**Required work:**
In the entries, find all lines that hold the word "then" and copy them.

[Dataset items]
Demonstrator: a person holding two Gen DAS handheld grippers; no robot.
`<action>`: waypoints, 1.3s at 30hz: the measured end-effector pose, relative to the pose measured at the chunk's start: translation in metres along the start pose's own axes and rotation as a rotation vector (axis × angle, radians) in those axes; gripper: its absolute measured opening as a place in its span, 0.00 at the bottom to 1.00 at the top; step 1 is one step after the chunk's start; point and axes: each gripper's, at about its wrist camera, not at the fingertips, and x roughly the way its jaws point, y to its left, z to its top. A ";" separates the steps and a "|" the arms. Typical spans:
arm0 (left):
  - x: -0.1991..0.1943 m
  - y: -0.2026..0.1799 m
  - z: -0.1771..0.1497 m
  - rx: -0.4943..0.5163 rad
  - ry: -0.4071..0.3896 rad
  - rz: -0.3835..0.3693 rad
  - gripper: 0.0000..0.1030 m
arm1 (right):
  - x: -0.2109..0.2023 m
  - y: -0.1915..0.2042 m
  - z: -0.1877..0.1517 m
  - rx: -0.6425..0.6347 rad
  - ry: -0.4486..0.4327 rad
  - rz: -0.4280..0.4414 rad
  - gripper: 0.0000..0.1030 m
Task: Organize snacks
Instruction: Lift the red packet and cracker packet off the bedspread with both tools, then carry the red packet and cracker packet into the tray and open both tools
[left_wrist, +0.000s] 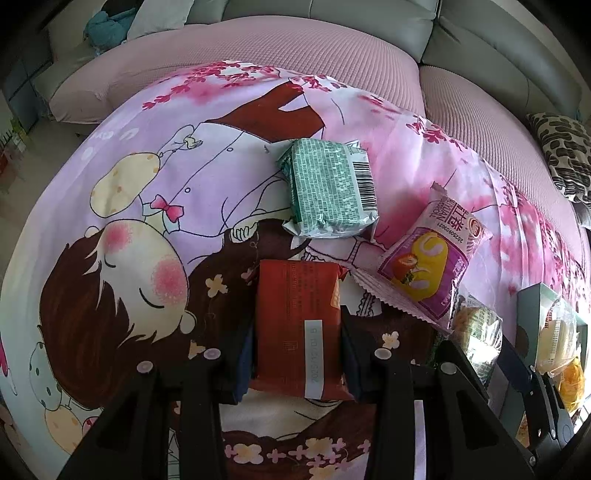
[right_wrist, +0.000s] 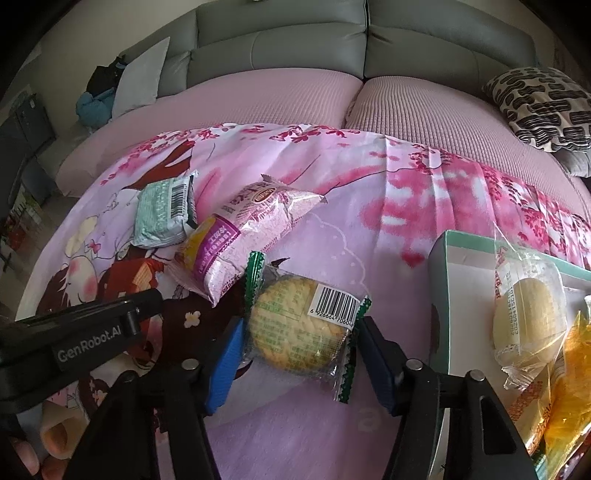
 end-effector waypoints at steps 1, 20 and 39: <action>0.000 0.000 -0.001 0.001 0.000 -0.002 0.41 | -0.001 0.000 0.000 -0.004 0.000 -0.002 0.60; -0.046 -0.006 0.001 0.026 -0.119 -0.054 0.41 | -0.051 -0.001 0.016 -0.001 -0.095 -0.021 0.58; -0.089 -0.040 -0.004 0.107 -0.210 -0.098 0.41 | -0.105 -0.039 0.019 0.104 -0.195 -0.044 0.58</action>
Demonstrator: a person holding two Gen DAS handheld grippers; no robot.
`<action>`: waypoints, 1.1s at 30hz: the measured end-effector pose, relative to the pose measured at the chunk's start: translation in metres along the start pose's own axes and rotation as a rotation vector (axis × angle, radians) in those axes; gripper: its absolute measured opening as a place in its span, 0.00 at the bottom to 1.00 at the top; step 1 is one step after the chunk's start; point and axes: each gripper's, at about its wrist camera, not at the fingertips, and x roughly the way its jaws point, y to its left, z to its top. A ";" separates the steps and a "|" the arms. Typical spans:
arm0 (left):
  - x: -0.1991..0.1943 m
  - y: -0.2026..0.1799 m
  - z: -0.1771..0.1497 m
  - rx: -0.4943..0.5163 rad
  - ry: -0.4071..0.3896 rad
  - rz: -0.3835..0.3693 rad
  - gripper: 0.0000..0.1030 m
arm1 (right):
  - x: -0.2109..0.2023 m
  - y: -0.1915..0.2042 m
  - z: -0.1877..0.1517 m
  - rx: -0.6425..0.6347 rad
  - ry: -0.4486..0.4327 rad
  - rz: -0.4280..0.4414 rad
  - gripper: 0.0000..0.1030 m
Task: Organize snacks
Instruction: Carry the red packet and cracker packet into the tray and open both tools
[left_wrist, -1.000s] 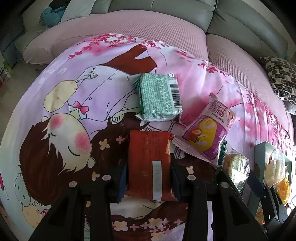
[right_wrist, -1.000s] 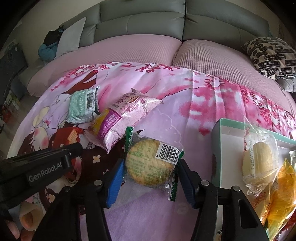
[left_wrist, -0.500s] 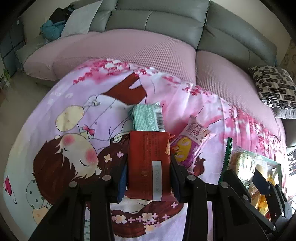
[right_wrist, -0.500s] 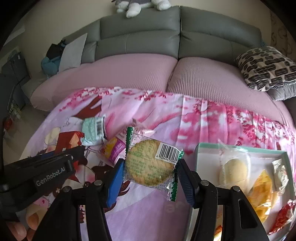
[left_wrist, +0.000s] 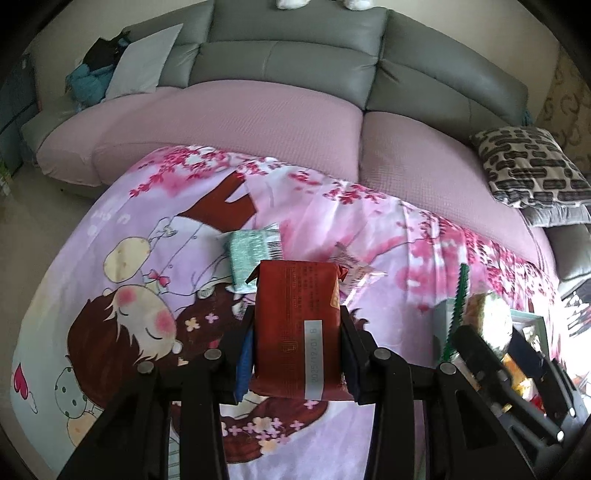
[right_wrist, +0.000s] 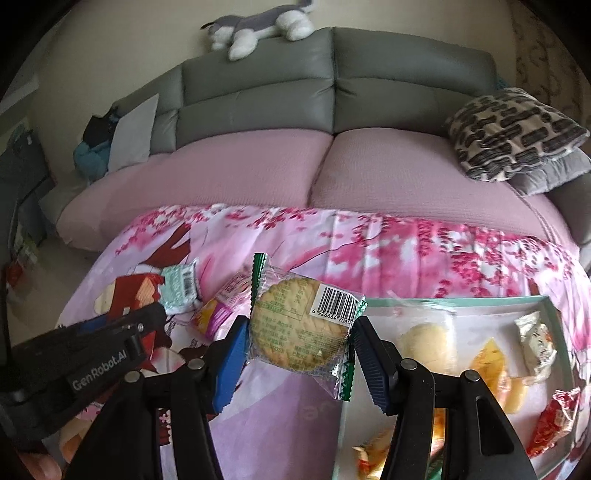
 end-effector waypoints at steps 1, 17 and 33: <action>-0.001 -0.004 0.000 0.011 -0.002 -0.005 0.41 | -0.003 -0.006 0.001 0.013 -0.005 -0.007 0.58; -0.012 -0.115 -0.033 0.266 0.015 -0.133 0.41 | -0.043 -0.144 -0.015 0.315 -0.044 -0.198 0.58; 0.024 -0.172 -0.067 0.353 0.111 -0.172 0.40 | -0.048 -0.206 -0.047 0.437 0.021 -0.285 0.58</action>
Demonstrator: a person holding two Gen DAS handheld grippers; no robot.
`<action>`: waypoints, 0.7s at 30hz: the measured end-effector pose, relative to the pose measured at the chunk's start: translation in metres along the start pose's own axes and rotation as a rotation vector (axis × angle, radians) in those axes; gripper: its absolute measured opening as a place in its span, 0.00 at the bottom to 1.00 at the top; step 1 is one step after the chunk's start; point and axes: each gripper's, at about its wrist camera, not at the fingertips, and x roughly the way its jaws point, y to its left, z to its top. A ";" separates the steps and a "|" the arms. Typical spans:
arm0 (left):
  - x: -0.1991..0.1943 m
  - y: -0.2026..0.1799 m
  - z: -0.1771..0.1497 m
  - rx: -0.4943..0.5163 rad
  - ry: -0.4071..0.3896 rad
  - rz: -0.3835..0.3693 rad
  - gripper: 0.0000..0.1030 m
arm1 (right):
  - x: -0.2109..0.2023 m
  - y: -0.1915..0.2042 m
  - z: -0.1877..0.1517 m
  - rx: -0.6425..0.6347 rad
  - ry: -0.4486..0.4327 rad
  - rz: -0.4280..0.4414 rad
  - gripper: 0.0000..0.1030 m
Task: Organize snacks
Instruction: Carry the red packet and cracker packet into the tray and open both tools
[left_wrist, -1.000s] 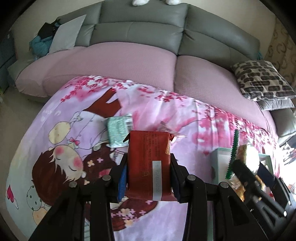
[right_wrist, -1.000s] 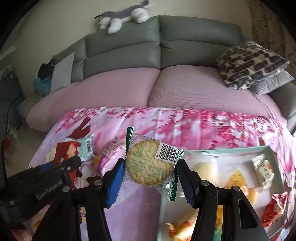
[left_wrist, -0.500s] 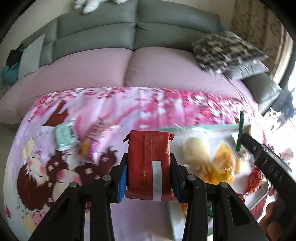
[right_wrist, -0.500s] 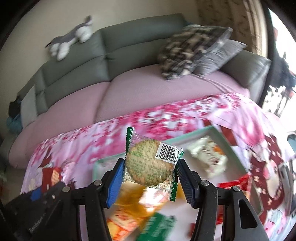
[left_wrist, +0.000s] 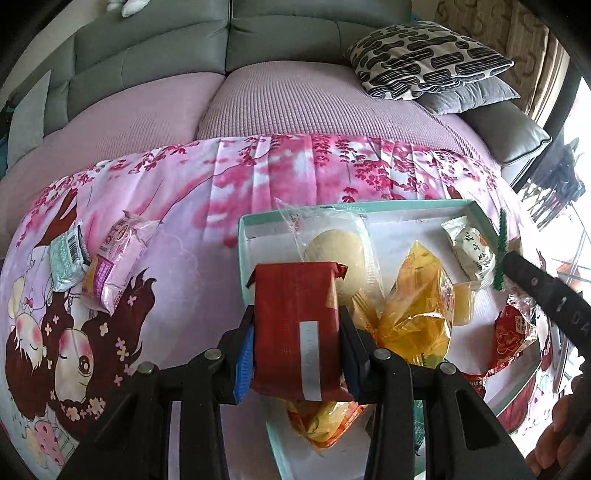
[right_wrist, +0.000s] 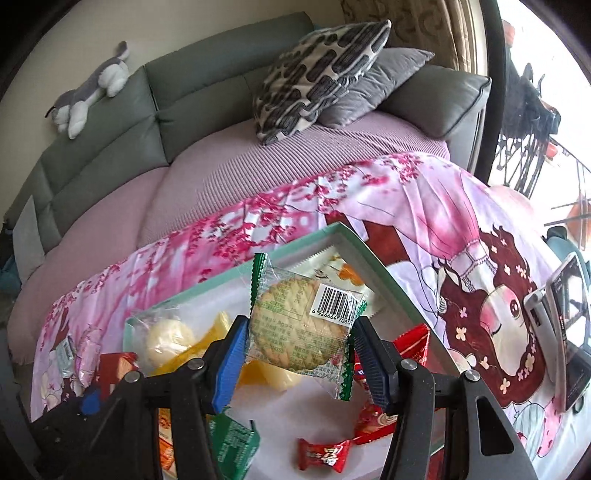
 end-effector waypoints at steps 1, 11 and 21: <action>0.000 -0.001 0.000 0.003 -0.003 -0.002 0.40 | 0.002 -0.002 -0.001 0.001 0.008 -0.004 0.58; 0.002 -0.010 -0.001 0.038 -0.002 -0.007 0.40 | 0.009 -0.006 -0.003 0.011 0.037 -0.016 0.59; 0.003 -0.011 0.000 0.046 0.002 -0.028 0.41 | 0.010 -0.007 -0.003 0.013 0.045 -0.022 0.62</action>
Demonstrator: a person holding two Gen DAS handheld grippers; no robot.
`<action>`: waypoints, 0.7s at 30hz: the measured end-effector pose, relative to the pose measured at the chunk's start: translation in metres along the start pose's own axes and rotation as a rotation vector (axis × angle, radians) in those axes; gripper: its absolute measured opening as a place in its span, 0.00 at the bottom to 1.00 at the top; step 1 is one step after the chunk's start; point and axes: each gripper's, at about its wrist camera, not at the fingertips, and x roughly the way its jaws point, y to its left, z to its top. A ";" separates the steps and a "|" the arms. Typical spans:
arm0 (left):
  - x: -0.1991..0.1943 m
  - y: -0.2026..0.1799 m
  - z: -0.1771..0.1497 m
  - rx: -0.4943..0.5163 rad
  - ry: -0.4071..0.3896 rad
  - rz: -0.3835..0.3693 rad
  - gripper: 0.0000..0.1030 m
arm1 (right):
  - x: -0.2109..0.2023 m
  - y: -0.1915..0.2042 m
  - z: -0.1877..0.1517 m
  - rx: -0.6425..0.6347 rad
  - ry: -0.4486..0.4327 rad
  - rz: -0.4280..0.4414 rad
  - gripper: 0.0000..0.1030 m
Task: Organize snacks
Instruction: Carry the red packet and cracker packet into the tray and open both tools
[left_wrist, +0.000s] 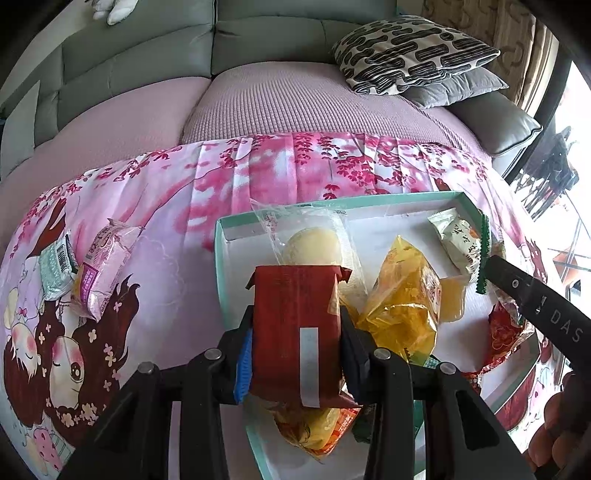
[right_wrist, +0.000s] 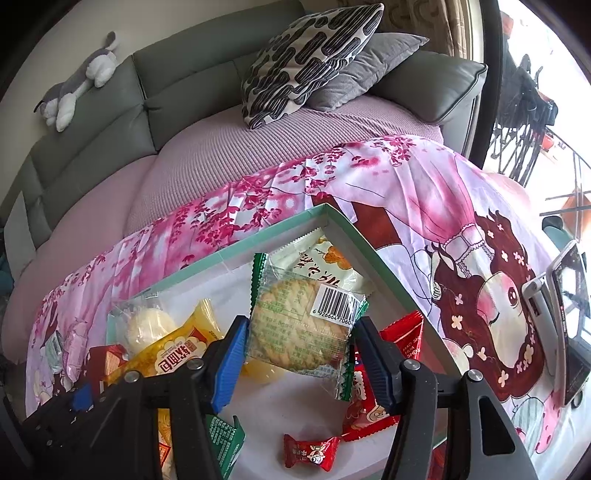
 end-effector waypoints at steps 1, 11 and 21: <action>0.001 0.001 0.000 -0.002 0.000 -0.003 0.41 | 0.000 0.000 0.000 0.001 0.001 0.000 0.62; -0.003 0.009 0.003 -0.038 -0.005 -0.012 0.66 | 0.000 0.002 0.001 -0.004 0.002 -0.007 0.70; -0.006 0.020 0.003 -0.076 -0.010 -0.030 0.77 | 0.002 0.007 0.000 -0.029 0.007 -0.017 0.79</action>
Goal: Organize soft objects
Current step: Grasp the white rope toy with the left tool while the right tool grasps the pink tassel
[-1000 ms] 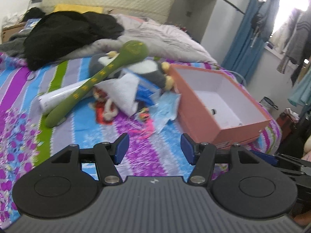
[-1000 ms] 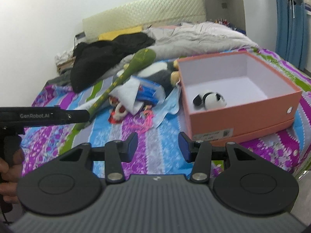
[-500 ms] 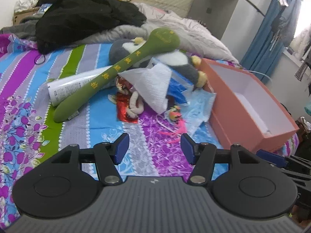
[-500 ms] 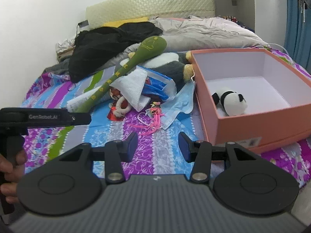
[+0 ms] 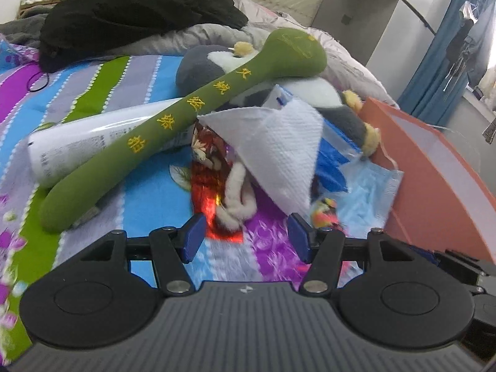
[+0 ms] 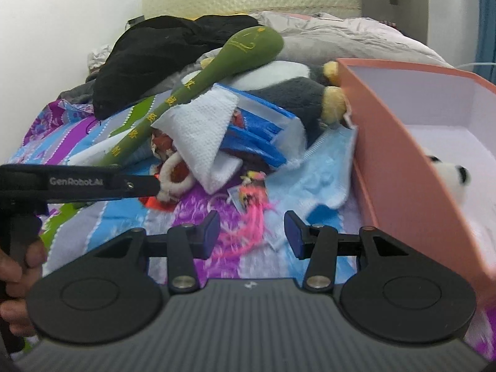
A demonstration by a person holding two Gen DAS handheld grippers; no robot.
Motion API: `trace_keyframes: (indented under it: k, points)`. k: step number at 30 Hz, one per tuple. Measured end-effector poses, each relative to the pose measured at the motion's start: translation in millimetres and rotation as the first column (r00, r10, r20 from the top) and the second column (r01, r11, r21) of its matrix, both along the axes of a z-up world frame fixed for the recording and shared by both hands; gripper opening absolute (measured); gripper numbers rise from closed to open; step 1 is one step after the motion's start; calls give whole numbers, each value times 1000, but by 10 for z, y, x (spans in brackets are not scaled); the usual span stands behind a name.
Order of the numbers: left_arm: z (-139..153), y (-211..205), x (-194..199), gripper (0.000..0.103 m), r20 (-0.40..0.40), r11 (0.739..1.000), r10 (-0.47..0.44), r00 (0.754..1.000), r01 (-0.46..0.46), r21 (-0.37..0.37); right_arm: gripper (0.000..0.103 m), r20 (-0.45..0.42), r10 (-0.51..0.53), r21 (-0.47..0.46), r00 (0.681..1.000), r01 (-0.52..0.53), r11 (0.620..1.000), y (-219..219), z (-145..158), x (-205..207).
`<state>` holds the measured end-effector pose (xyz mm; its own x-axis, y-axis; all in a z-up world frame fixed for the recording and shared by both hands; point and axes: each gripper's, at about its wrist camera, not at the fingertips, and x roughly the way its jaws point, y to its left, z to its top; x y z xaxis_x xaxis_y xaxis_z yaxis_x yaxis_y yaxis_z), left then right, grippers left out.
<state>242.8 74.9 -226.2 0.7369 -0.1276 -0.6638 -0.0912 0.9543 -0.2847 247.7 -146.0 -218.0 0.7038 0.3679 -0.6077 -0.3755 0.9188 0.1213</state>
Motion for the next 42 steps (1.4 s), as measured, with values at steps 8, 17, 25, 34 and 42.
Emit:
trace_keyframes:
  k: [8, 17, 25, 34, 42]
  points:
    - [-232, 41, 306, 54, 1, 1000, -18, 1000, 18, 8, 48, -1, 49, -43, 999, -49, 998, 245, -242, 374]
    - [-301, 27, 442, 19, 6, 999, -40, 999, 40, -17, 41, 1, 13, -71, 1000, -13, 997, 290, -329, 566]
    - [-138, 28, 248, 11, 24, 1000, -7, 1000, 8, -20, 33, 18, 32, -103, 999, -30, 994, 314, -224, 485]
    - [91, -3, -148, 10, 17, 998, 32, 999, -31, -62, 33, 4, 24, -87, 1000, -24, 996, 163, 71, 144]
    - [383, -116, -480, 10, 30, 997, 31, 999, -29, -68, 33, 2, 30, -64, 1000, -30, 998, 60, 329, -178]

**Exercise result:**
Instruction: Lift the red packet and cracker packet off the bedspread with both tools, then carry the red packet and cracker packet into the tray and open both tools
`<state>` holds the measured end-effector pose (xyz mm; its own x-axis, y-axis; all in a z-up world frame fixed for the recording and shared by both hands; point and axes: each gripper's, at about its wrist camera, not at the fingertips, and x roughly the way its jaws point, y to its left, z to its top; x y z xaxis_x xaxis_y xaxis_z yaxis_x yaxis_y yaxis_z), left then right, grippers left out.

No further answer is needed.